The kindness and support from the community and the patient's neighbors was tremendous and Hyale was very grateful for their kindness toward him in the days after the fire. He went back to work after a few days off, which his boss had forced him to take, and after his shift every day he would go to the hospital and visit the boy he saved. It was a compulsion, he couldn't help but want to check up on his condition. At first Hyale was horrified by the amount of damage the boy had taken from the fire. It looked far worse now that all of the soot and dirt had been cleaned away. It was a mercy that they put him into a coma until he healed at least a little bit. The pain he would have felt if left awake would have been unbearable for anyone, let alone this poor boy.

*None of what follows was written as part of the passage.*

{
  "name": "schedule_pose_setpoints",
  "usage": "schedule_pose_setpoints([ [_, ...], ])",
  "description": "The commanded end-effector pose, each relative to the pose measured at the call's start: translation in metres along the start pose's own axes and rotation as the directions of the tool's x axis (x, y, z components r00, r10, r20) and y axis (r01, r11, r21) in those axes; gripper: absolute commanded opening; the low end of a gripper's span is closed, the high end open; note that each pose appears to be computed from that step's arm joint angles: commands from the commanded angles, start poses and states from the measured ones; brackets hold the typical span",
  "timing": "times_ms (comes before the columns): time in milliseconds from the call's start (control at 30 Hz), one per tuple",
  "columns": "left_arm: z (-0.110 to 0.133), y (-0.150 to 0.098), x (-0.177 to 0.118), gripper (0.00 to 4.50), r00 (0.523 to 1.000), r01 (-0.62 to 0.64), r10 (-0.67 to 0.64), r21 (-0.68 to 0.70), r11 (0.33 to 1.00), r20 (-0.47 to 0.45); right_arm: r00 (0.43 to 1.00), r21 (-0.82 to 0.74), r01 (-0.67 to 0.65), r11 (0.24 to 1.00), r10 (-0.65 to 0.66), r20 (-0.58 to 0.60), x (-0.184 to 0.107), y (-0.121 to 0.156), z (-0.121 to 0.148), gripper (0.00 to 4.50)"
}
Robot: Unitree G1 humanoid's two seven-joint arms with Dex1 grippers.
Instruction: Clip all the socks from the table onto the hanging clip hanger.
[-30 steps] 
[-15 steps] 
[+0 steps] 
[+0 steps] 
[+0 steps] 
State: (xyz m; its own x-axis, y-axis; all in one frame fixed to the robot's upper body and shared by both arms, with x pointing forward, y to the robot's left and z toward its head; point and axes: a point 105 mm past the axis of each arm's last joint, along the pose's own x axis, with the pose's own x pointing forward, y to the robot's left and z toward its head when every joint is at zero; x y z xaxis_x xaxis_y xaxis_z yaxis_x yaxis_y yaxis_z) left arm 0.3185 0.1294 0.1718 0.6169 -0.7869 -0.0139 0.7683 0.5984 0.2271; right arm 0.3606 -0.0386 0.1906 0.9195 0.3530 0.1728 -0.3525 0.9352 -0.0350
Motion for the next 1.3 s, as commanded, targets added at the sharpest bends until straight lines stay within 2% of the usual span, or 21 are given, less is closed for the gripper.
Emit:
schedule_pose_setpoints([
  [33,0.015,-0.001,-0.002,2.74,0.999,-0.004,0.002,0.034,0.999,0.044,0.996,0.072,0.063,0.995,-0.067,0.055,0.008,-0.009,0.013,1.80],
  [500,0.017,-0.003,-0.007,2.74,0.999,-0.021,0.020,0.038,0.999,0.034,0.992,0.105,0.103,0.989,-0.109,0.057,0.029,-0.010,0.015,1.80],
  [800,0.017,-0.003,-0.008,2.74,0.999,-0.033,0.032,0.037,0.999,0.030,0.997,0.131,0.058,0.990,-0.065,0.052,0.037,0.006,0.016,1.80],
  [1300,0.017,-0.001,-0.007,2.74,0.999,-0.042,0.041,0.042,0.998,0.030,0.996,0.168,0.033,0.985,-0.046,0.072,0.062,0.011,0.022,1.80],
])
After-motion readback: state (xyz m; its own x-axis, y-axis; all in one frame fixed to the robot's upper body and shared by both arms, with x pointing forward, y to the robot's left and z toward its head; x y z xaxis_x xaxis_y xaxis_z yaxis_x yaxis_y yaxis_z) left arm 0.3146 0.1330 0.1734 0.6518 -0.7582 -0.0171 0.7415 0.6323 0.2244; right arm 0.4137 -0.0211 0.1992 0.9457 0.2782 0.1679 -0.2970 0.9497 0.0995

He kept up this routine for weeks it seemed, checking in on the boy, making sure that he was stable and doing well. There had been several scares over that time, but it seemed that the patient was going to be all right. Hyale had become such a frequent visitor that all the nurses now knew him by name and he theirs. He would spend a few hours after each shift, talking to and comforting the boy as he lay asleep or just sitting by his bedside, watching him. He felt a responsibility toward this boy, as if it was his duty to make sure he made it through until the very end, even if his real involvement with the boy should have been over the moment he left the ambulance that fateful night.
That, and he wanted to see those strange eyes of his again.